Pre-trained large language models (LLMs) based on Transformer have
demonstrated striking in-context learning (ICL) abilities. With a few
demonstration input-label pairs, they can predict the label for an unseen input
without any parameter updates. In this paper, we show an exciting phenomenon
that SVD-based weight pruning can enhance ICL performance, and more surprising,
pruning weights in deep layers often results in more stable performance
improvements in shallow layers. However, the underlying mechanism of those
findings still remains an open question. To reveal those findings, we conduct
an in-depth theoretical analysis by presenting the implicit gradient descent
(GD) trajectories of ICL and giving the mutual information based generalization
bounds of ICL via full implicit GD trajectories. This helps us reasonably
explain the surprising experimental findings. Besides, based on all our
experimental and theoretical insights, we intuitively propose a simple,
model-compression and derivative-free algorithm for downstream tasks in
enhancing ICL inference. Experiments on benchmark datasets and open source LLMs
display the method effectiveness\footnote{The code is available at
https://github.com/chen123CtrlS/EnhancingICL_SVDPruning}.
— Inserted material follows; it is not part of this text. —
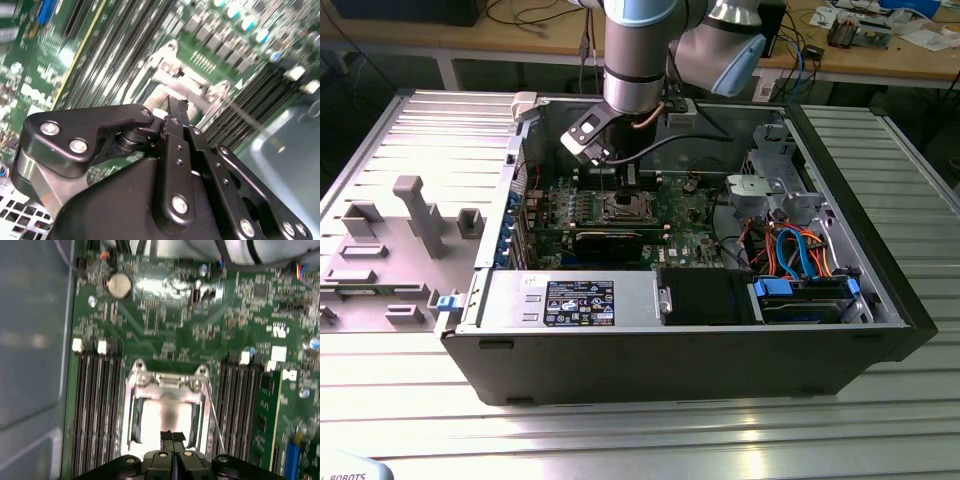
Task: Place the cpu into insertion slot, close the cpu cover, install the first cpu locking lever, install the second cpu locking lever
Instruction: 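Close the cpu cover, then install the first cpu locking lever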
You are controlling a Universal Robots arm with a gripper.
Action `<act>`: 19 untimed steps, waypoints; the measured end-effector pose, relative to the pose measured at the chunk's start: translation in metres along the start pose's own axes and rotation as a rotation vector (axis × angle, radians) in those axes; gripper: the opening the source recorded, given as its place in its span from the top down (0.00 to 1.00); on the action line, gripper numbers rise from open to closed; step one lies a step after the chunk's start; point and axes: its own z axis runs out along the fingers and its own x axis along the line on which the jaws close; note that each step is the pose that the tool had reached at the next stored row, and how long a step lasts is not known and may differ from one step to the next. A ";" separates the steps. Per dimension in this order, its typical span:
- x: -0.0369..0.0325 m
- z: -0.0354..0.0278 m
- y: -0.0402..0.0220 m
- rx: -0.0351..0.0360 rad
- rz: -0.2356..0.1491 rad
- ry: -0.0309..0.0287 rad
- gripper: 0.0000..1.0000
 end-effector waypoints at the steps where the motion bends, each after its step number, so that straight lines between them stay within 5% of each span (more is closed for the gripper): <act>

基于 Transfomer 的预训练大型语言模型（LLM）展示了令人惊叹的上下文学习能力（ICL）。在本文中，我们展示了基于 SVD 的权重剪枝可以增强 ICL 性能的有趣现象，并且在深层剪枝权重通常导致浅层性能的更稳定的改善。然而，这些发现的基本机制仍然是一个悬而未决的问题。为了揭示这些发现，我们通过展示 ICL 的隐式梯度下降（GD）轨迹，并通过完全的隐式 GD 轨迹给出基于互信息的 ICL 泛化界限进行了深入的理论分析。这有助于我们合理地解释令人惊讶的实验结果。此外，基于所有的实验和理论观察，我们直观地提出了一个用于增强 ICL 推断的简单、压缩模型和无导数的算法。在基准数据集和开源 LLM 上的实验证明了该方法的有效性。